- **AIM OF THE EXERCISE**
Scan the material below for the string "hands". Report every line that has it.
++++
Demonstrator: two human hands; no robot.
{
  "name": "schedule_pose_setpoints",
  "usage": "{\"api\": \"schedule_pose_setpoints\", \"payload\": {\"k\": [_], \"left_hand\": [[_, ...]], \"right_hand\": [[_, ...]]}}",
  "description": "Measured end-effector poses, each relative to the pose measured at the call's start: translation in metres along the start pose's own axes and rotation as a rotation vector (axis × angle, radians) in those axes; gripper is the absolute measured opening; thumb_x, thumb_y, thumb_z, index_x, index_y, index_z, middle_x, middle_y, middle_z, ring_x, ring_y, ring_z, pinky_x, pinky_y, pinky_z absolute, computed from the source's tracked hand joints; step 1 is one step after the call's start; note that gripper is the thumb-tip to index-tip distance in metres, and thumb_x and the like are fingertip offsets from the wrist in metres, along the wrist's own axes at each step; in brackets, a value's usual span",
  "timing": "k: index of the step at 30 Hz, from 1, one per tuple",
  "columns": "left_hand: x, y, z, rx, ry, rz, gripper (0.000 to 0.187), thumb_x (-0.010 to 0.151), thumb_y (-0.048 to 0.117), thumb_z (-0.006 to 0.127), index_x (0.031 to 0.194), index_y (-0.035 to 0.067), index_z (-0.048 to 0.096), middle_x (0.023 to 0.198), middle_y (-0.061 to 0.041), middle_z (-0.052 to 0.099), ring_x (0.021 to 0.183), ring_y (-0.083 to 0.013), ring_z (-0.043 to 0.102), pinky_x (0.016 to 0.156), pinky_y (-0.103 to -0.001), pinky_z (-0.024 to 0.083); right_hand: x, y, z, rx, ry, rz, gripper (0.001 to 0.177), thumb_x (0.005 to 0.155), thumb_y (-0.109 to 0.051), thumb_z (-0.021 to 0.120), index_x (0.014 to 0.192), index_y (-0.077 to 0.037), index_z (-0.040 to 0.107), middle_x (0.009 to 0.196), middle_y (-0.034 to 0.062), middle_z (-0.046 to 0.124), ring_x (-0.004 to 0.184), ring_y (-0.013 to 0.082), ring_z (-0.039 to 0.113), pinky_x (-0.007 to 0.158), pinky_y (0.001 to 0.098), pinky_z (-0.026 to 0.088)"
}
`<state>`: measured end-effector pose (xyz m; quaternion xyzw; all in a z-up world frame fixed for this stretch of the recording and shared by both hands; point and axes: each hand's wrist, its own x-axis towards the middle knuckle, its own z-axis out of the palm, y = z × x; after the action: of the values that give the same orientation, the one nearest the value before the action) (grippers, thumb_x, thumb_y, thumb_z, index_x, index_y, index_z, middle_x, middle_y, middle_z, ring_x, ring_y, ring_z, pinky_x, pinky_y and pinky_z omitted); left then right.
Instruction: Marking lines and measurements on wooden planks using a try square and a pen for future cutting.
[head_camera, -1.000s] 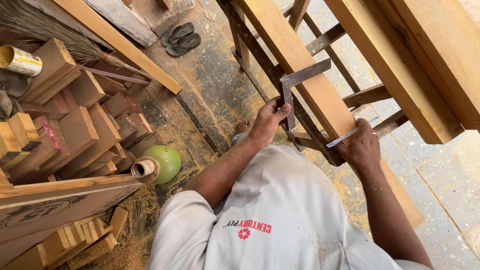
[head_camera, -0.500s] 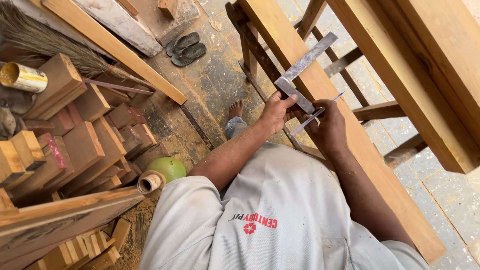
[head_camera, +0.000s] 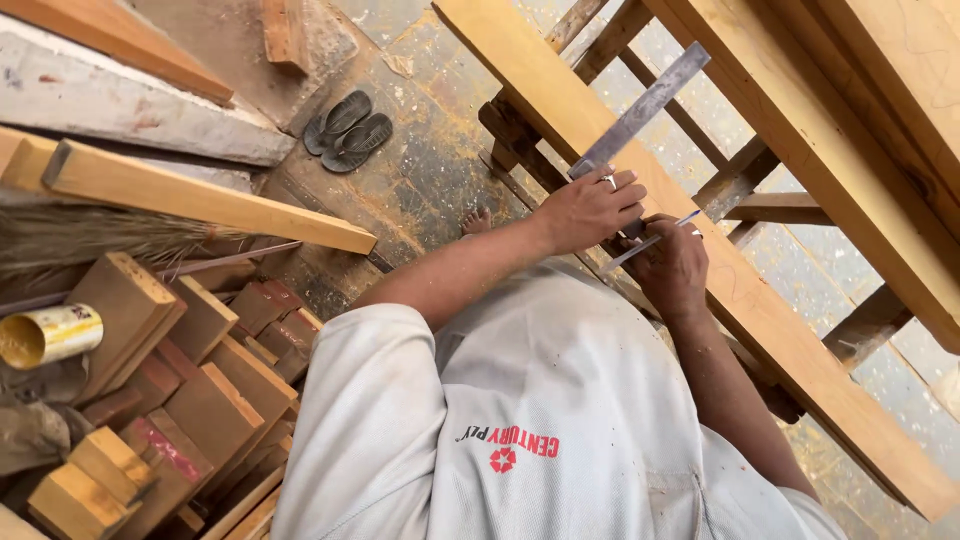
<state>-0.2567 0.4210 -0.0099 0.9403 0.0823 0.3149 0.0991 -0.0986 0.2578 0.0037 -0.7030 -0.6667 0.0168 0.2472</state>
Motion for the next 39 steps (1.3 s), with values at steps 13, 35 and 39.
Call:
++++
- **RESULT BELOW**
Demonstrator: two human hands; no robot.
`<state>`: measured end-effector pose (xyz m; quaternion xyzw; all in a z-up world frame fixed for this stretch of the recording and shared by both hands; point and axes: each hand's wrist, its own x-axis towards the middle knuckle, its own z-axis out of the palm, y = z × x; after the action: of the values that give the same orientation, the one nearest the value before the action) (grippers, thumb_x, thumb_y, thumb_z, index_x, index_y, index_z, middle_x, middle_y, middle_z, ring_x, ring_y, ring_z, pinky_x, pinky_y and pinky_z omitted); left then right.

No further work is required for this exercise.